Rogaciana autorizou que as senhoras, que eram amigas da
família há décadas, levassem alguns móveis e objetos da mãe. A cristaleira foi
esvaziada. Nunca se viu tanta peças lindas e delicadas. O jogo de jantar, em porcelana fina, pintado a mão, foi presente que dona Oride ganhou em seu casamento. Nunca usou. Estava completo. Havia muitos copos e taças de cristal,
vasos de louça e imagens sacras portuguesas. Tudo herança dos avós, peças valiosas, enfim a
casa era abundante em ornamentos Tudo estava revestido com a estampa da casa.

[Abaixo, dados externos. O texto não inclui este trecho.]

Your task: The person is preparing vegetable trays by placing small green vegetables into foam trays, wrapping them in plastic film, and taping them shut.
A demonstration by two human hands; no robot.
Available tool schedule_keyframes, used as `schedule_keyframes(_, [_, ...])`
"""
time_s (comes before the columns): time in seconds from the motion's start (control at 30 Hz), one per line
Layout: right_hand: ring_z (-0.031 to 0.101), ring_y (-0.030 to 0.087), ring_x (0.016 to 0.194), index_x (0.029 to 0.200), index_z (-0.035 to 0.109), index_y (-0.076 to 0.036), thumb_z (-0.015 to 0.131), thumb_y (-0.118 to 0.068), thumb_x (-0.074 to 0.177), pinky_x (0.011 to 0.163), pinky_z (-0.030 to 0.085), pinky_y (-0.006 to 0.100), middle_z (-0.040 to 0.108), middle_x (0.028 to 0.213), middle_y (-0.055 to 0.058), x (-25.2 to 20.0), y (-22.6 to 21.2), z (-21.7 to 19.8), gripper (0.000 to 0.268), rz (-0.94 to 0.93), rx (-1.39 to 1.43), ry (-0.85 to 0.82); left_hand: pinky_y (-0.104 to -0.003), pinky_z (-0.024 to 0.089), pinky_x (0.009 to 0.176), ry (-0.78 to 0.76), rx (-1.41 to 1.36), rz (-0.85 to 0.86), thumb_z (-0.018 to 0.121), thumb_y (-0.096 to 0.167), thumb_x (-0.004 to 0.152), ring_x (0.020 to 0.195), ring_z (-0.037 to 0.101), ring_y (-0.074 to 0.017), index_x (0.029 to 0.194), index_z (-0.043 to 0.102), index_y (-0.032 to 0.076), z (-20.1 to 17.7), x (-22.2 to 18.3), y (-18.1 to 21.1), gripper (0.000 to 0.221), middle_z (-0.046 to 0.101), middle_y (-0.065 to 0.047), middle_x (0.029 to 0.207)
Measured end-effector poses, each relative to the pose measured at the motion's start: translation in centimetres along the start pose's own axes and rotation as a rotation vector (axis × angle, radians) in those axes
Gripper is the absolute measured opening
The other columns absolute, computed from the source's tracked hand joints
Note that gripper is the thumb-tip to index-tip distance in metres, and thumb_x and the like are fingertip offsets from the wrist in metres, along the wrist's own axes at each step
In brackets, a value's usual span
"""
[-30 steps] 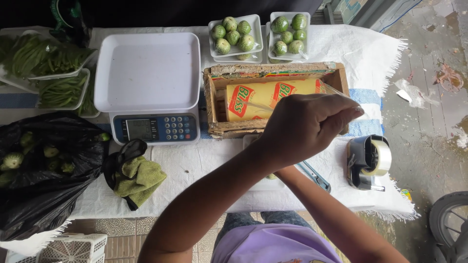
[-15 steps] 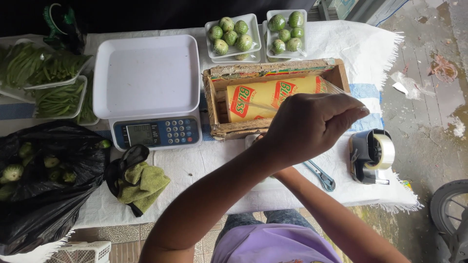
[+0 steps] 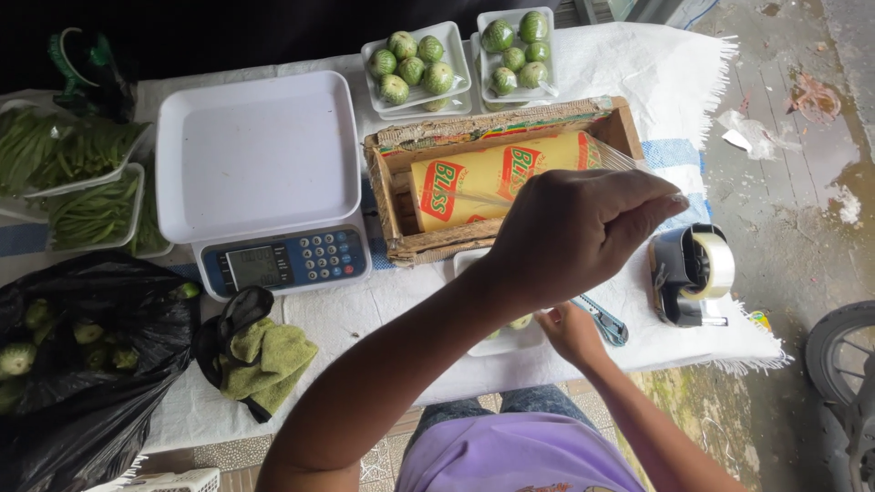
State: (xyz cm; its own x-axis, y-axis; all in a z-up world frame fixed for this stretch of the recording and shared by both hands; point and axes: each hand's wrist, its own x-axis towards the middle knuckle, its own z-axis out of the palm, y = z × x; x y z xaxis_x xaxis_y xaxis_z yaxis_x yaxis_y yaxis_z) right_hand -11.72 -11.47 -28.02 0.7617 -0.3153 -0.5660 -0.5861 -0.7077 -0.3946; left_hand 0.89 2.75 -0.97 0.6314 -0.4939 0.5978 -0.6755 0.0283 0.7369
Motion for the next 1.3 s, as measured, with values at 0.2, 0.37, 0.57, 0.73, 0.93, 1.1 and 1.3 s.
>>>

Estampa velha e silenciosa. As mulheres limparam a mobília de dona Oride com
esmero. Cada peça metálica foi polida, porcelanas e louças, lavadas. Os móveis
receberam um banho de cera de carnaúba e nada diferiam de mobiliário novo.
Todos eram de madeira de lei e estavam ali desde o casamento. Ela nunca os
mudou de lugar.
A casa estava impecável. Cheirava. No
mesmo dia saíram alguns carros com móveis e objetos doados por Rogaciana. A
casa ficou quase vazia, exceto alguns móveis e o velho carrilhão que ela reservou não se sabia para
quê. Naquela semana o padre a procurou. Veio para saber o que Rogaciana faria
com a casa, já que ela era filha única e não havia parente deles na cidade. Ele pediu o imóvel, alegando que dona Oride sempre fora muito generosa com a igreja.
Expôs que era uma propriedade muito valiosa, e o fato de o imóvel ficar ao lado
da matriz o tornava essencial para as demandas da igreja. Com sua frieza
peculiar, Rogaciana disse que estava estudando o que fazer, e que ele
tomaria conhecimento no momento certo.
Rogaciana
passou quase um mês resolvendo demandas daquela morte. Mandou pintar a casa e
fazer pequenas reformas. A cidade estava perplexa com a novidade amanhecida. A
casa foi doada oficialmente para uma velha senhora amiga de infância de sua
mãe. Rogaciana mandou instalá-la no imóvel junto a duas filhas solteironas. A
viúva era muito pobre e morava numa casa de palha. Um táxi encostou logo cedo
para levá-la ao aeroporto. Ela deixou a cidade pela manhã.
Nunca
mais Rogaciana pisou naquela cidade.